*TASK TO CARRY OUT*: Report every line below that has the string "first" in it.
-------- INPUT DATA
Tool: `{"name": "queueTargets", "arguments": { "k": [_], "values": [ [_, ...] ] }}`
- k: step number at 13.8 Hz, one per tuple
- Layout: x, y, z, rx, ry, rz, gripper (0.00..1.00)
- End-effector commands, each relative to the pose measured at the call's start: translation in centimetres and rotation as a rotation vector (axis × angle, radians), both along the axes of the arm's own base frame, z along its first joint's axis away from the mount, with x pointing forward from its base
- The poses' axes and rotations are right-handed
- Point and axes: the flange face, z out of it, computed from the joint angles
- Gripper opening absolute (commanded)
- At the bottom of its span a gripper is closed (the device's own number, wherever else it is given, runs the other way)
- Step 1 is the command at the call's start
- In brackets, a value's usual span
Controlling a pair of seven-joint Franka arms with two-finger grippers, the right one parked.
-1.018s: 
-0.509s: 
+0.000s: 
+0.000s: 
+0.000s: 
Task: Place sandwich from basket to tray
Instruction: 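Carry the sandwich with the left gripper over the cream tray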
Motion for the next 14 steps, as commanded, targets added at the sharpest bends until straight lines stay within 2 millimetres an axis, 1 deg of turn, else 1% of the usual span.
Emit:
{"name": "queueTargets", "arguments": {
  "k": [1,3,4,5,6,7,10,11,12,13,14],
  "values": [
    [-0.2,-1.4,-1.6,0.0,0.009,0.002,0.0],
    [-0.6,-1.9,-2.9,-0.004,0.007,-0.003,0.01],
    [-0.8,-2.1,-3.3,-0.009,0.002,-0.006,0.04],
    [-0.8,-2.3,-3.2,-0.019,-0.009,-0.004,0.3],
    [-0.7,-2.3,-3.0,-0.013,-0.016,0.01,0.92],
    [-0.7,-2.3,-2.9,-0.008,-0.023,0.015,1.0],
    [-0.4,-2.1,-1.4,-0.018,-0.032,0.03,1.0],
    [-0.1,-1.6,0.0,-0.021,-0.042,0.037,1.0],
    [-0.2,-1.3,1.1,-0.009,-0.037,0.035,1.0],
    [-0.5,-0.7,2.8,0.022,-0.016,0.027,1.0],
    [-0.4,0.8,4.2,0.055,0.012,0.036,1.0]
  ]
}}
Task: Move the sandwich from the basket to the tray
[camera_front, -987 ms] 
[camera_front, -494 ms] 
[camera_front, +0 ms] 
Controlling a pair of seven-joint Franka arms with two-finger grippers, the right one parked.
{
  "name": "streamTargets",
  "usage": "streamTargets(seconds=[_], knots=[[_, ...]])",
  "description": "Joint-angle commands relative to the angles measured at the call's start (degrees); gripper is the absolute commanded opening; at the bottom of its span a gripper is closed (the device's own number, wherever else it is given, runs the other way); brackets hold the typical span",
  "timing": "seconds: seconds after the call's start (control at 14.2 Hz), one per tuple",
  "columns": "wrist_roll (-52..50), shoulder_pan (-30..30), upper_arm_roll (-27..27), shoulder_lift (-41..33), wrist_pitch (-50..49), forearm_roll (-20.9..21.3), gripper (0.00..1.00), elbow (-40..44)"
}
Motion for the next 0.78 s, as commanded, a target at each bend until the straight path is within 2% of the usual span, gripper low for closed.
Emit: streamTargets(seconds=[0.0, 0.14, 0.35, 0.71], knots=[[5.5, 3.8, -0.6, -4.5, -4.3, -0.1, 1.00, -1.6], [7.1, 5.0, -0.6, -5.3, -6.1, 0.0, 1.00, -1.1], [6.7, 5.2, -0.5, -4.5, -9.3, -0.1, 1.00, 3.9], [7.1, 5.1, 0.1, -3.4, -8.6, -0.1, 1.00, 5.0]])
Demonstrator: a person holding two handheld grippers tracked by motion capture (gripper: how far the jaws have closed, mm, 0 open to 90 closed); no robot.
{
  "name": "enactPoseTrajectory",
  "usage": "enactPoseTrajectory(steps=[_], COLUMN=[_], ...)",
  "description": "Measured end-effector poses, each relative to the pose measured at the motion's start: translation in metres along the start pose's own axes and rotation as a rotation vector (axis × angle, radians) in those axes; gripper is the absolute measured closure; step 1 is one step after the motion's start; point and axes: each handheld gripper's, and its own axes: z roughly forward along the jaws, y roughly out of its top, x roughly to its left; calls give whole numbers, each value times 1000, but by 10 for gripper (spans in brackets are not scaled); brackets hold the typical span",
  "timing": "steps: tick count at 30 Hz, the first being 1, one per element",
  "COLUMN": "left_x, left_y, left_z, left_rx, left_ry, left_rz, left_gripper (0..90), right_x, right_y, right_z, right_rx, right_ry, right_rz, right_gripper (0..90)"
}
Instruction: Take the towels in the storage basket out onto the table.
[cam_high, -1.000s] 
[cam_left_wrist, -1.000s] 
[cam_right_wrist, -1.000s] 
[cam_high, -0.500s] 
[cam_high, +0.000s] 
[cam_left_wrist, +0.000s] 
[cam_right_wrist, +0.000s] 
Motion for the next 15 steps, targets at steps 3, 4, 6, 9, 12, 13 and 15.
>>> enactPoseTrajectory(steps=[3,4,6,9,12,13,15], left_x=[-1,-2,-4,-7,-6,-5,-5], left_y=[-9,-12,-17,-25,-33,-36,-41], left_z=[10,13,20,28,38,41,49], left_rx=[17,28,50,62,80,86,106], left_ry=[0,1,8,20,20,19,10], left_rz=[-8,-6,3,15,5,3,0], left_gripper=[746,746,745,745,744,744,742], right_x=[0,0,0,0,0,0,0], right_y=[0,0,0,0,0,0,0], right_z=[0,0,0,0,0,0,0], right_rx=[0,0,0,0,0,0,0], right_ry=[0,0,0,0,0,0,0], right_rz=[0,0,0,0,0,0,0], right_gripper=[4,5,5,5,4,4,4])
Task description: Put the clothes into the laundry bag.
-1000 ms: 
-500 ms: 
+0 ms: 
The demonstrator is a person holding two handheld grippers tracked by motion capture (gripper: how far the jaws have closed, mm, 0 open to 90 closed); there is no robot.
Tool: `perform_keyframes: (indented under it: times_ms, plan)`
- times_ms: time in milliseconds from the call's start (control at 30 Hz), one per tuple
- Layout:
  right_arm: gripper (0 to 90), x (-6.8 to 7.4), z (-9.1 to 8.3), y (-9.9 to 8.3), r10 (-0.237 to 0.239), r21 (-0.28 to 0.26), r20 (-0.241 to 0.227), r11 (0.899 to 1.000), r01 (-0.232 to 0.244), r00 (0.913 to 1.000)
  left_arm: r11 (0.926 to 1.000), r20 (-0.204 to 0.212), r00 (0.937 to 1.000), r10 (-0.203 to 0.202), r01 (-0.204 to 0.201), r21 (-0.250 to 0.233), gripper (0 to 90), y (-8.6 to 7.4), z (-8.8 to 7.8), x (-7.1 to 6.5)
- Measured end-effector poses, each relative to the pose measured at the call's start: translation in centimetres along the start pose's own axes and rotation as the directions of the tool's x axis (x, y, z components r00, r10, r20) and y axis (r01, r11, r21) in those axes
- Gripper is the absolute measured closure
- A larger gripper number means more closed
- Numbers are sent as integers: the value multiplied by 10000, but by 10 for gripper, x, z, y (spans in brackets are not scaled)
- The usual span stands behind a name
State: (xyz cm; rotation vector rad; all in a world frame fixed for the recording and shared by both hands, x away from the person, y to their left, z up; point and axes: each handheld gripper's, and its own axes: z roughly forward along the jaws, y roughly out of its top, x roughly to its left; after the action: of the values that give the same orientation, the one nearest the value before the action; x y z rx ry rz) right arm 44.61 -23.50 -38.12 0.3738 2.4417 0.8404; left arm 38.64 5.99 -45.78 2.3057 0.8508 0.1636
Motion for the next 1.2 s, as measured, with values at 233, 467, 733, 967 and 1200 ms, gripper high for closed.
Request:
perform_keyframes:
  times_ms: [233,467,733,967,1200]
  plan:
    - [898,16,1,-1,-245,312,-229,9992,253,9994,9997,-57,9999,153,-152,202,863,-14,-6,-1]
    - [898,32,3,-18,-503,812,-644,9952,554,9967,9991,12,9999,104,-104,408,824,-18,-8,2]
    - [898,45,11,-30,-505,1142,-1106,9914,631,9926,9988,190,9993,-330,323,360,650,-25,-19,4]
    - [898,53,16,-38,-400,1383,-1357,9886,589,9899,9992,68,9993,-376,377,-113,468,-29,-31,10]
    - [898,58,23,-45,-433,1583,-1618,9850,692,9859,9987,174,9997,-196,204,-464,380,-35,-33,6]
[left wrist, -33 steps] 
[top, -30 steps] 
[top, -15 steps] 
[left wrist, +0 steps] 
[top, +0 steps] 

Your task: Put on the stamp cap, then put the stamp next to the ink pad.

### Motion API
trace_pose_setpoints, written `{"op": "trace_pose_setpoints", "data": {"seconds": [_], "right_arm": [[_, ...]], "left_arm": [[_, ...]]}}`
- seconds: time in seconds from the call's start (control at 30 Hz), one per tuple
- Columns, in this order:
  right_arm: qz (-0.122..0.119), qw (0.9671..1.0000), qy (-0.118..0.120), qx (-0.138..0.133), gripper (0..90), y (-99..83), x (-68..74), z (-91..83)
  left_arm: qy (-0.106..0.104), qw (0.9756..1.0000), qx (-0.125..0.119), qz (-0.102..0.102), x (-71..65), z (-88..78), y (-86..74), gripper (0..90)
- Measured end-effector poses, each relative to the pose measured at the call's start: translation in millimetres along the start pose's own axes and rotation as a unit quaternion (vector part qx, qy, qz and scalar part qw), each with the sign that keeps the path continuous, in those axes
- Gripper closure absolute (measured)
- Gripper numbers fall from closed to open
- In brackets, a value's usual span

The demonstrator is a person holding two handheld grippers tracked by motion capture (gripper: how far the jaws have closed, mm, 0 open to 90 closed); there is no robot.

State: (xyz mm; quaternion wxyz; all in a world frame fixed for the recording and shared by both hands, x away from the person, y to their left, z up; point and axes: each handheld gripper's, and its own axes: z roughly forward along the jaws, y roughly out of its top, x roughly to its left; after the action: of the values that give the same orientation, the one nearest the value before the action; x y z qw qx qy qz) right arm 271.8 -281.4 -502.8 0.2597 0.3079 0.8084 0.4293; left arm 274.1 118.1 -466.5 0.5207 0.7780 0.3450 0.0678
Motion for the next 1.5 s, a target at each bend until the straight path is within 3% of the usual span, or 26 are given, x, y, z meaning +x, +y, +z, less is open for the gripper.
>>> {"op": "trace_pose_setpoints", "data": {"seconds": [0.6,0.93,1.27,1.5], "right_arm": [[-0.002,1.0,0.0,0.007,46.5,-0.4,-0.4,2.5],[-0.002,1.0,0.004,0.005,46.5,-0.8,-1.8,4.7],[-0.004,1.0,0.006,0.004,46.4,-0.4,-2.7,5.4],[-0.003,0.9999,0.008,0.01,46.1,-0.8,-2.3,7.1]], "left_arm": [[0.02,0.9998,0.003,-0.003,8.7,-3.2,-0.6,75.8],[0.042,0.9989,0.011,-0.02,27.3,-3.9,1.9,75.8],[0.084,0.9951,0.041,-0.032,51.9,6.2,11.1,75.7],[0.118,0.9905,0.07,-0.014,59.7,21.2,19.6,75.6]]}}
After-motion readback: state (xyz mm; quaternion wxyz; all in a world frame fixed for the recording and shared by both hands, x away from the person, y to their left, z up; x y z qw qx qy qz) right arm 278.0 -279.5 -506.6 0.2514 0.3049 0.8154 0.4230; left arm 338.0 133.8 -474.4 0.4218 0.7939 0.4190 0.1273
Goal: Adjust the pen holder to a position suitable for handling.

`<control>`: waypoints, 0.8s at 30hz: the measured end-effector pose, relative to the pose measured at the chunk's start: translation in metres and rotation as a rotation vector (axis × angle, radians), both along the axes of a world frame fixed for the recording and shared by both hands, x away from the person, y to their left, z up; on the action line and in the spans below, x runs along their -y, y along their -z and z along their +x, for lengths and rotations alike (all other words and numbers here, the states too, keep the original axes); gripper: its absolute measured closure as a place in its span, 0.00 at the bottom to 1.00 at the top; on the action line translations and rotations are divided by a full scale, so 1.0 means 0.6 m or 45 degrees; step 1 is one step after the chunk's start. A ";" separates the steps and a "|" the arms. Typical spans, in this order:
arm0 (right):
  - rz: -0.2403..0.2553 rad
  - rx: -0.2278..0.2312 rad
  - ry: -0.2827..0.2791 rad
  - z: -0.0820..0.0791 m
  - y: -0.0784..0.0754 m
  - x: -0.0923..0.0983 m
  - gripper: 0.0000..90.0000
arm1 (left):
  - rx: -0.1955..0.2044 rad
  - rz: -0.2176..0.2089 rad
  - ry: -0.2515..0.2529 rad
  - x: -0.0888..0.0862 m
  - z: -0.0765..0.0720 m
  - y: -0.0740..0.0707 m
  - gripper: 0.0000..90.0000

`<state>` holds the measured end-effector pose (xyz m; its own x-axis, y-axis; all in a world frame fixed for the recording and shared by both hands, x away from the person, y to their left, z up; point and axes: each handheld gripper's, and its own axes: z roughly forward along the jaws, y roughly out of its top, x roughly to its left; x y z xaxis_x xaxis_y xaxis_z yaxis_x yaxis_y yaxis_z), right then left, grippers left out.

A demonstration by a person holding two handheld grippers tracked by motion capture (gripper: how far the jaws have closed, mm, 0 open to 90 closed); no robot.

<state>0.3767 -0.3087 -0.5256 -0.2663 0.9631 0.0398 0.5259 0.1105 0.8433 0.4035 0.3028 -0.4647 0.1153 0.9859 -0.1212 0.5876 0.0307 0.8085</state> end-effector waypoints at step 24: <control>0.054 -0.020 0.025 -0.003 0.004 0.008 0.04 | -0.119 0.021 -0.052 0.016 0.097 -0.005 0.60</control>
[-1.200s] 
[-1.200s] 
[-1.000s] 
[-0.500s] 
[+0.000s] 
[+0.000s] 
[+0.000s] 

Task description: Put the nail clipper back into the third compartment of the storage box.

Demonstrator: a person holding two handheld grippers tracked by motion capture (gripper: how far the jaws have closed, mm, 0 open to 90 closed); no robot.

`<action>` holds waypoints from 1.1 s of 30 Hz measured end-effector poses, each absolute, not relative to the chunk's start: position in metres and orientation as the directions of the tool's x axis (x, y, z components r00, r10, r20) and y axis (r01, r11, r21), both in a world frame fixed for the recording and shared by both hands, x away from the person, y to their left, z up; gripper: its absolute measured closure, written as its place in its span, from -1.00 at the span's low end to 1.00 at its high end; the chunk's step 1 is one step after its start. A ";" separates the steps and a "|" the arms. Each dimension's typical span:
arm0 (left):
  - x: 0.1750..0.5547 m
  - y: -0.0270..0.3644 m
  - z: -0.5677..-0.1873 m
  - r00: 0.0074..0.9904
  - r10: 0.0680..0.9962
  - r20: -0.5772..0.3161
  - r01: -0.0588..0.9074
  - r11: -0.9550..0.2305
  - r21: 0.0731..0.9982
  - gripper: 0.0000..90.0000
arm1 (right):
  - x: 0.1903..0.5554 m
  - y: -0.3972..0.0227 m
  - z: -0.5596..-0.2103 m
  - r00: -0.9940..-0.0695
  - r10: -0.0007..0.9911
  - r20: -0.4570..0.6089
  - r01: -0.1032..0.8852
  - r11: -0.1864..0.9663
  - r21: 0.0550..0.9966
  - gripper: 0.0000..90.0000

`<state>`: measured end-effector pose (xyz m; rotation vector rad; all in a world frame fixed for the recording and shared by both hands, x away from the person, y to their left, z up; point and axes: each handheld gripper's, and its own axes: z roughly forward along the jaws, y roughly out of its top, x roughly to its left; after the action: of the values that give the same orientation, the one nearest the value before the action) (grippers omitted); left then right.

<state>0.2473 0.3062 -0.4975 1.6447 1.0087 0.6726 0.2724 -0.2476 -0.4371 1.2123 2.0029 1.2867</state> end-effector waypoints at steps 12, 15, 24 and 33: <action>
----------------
*ANSWER TO THIS TASK*:
- End-effector commands, each relative to the pose measured at the call's start: translation in centimetres and rotation as a rotation vector (axis × angle, radians), both along the axes of the arm's own base frame, z along its first joint's axis away from the mount, with x pointing forward from its base
  "timing": "steps: tick count at 30 Hz, the first being 1, one per element",

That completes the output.